For now, they operate out of the couple’s ranch-style house. The garage is packed with supplies, its walls lined with donated toiletries, underwear, shoe laces and other essentials. Migrants’ shoe laces are confiscated for safety reasons when they’re detained, and they often don’t get a chance to bathe while in detention.
The couple converted two spare bedrooms into temporary shelters. They’ve hosted 20 migrants so far, and persuaded a local homeless day program to open a temporary migrant shelter to take in more. The migrants generally leave the next day by bus. If they have far to go, the couple gives them $10 to $20 for food. They call the migrants “our sons for the day.”
Migrants who have stayed with the couple keep in touch via text messages and social media. Earlier this month, a Guatemalan asylum seeker messaged Benavides for advice. His court case in New Jersey was still pending, but his attorney told him he likely would not be granted asylum.
Benavides replied with a text showing asylum denial rates for various nationalities. Guatemala was among the highest.
“He could either show up for court and get deported or take his chances,” Benavides said later. “I said that’s between you and God.”
Cordova, 51, receives several texts a day from migrants he’s helped. They call him padrino — godfather. He always replies. The men are lonely and see him as part of their family, he said. Many don’t have friends in the U.S.
“I don’t want them to think I forgot, or I don’t care,” Cordova added.
The couple are careful not to offer legal advice. When migrants call in search of lawyers or rides to court, the men refer them to apps and advocacy groups. All of the asylum seekers the couple stays in touch with have attended their court hearings, they said. But so far, only one has been granted asylum, a 17-year-old Honduran who brought police reports documenting that he had seen his mother killed by an assailant who wielded a machete and also attacked him.
A Guatemalan man who recently stayed with the couple told them he fled after drug traffickers threatened him because he’d refused to work for them. Benavides wasn’t optimistic the man would be granted asylum since he had not brought along any evidence of the attack.
“It’s emotionally draining,” he said as he waited at the bus station.
As the morning dragged on, immigration officials dropped off five Central American women, all pregnant. The next morning, they dropped off several dozen men from Central America and Cuba.
Benavides gave the migrants maps that traced their routes, listing stops and transfers. He scanned the crowd for migrants who had been allowed to cross from Matamoros, but didn’t see any. Fewer have been allowed to cross lately, he said. Most of those who had crossed came on foot illegally through the Rio Grande river.
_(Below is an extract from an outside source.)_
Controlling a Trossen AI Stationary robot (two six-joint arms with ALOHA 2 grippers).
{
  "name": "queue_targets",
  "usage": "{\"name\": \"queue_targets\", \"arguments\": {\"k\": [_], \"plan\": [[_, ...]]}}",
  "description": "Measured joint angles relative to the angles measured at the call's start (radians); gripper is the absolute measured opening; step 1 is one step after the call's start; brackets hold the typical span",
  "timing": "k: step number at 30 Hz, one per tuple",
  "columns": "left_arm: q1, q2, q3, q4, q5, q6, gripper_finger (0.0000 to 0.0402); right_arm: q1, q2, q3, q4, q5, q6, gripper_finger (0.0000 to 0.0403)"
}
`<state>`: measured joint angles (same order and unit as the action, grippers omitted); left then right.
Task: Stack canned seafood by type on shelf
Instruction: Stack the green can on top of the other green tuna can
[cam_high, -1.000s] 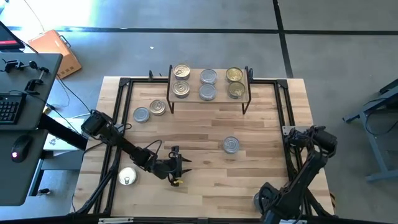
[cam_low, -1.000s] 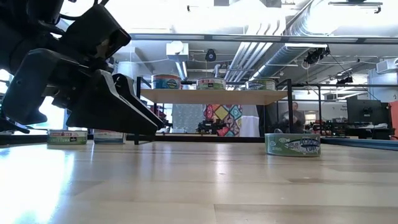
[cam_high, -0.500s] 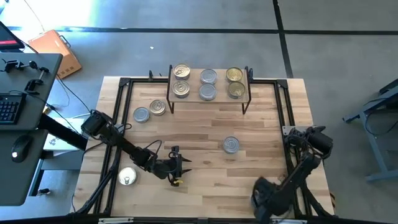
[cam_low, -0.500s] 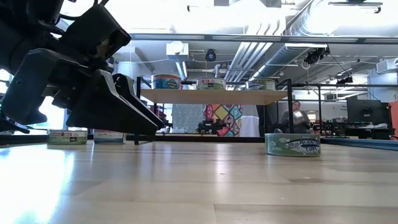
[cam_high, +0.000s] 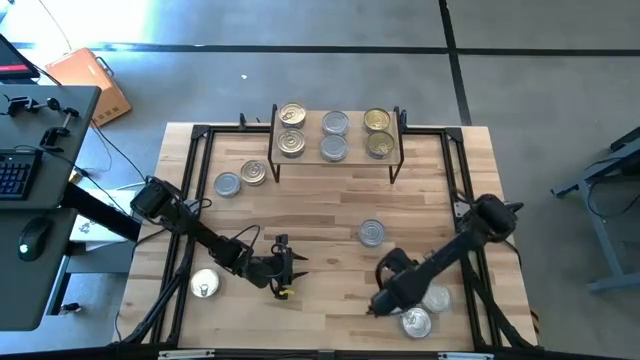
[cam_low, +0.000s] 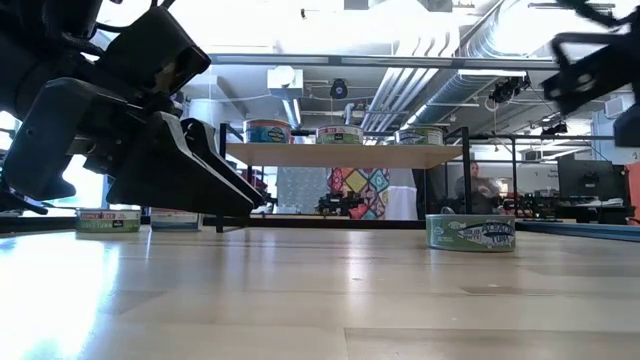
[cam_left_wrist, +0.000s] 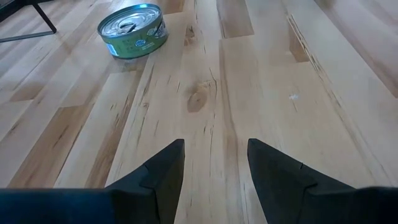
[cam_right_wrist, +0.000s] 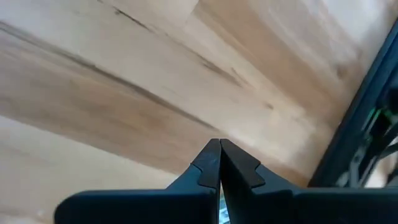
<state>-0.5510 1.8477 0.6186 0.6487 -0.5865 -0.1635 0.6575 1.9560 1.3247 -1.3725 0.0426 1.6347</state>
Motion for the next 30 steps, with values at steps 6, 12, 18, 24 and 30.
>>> {"name": "queue_targets", "arguments": {"k": [6,12,18,24,30], "plan": [[-0.009,0.0,0.0,0.0,0.0,0.0,0.0167,0.014,-0.001,0.002,-0.024,-0.134,-0.193,0.0],[-0.011,0.0,0.0,0.0,0.0,-0.016,0.0167,0.104,-0.001,0.002,-0.036,-0.316,-0.107,0.0],[-0.012,0.0,0.0,0.0,0.0,-0.016,0.0167,0.18,-0.002,0.002,0.014,-0.349,0.01,0.0],[-0.012,0.0,0.0,0.007,-0.001,0.0,0.0167,0.167,-0.004,0.002,0.137,-0.256,0.006,0.0],[-0.014,0.0,0.0,0.008,-0.001,0.014,0.0167,0.057,-0.007,0.004,0.159,-0.127,-0.07,0.0]]}}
Benavides knows two elderly women from the southern Mexican state of Oaxaca who have been waiting to cross for more than a month. One of the women had trouble talking to Mexican immigration officials because she speaks an indigenous language.
“People just keep passing by them,” Benavides said.
Even after migrants are allowed across the bridge, it can take years for them to be released from U.S. immigration detention, especially if they can’t afford to pay their bond. One Honduran man spent two and a half years in detention, Benavides said, so long that he emerged fluent in English.
Over the last few months they have also helped migrants from as far as Bangladesh, Cameroon, China, Ethiopia, Kosovo and Russia.
“History is going to say: Did we welcome them, or did we turn our back on them?” Cordova said.
For Thanksgiving, the volunteers plan to deliver three turkeys: One baked, one barbecued, one fried. They will celebrate the holiday by sitting at the foot of the bridge and sharing the meal with the migrants.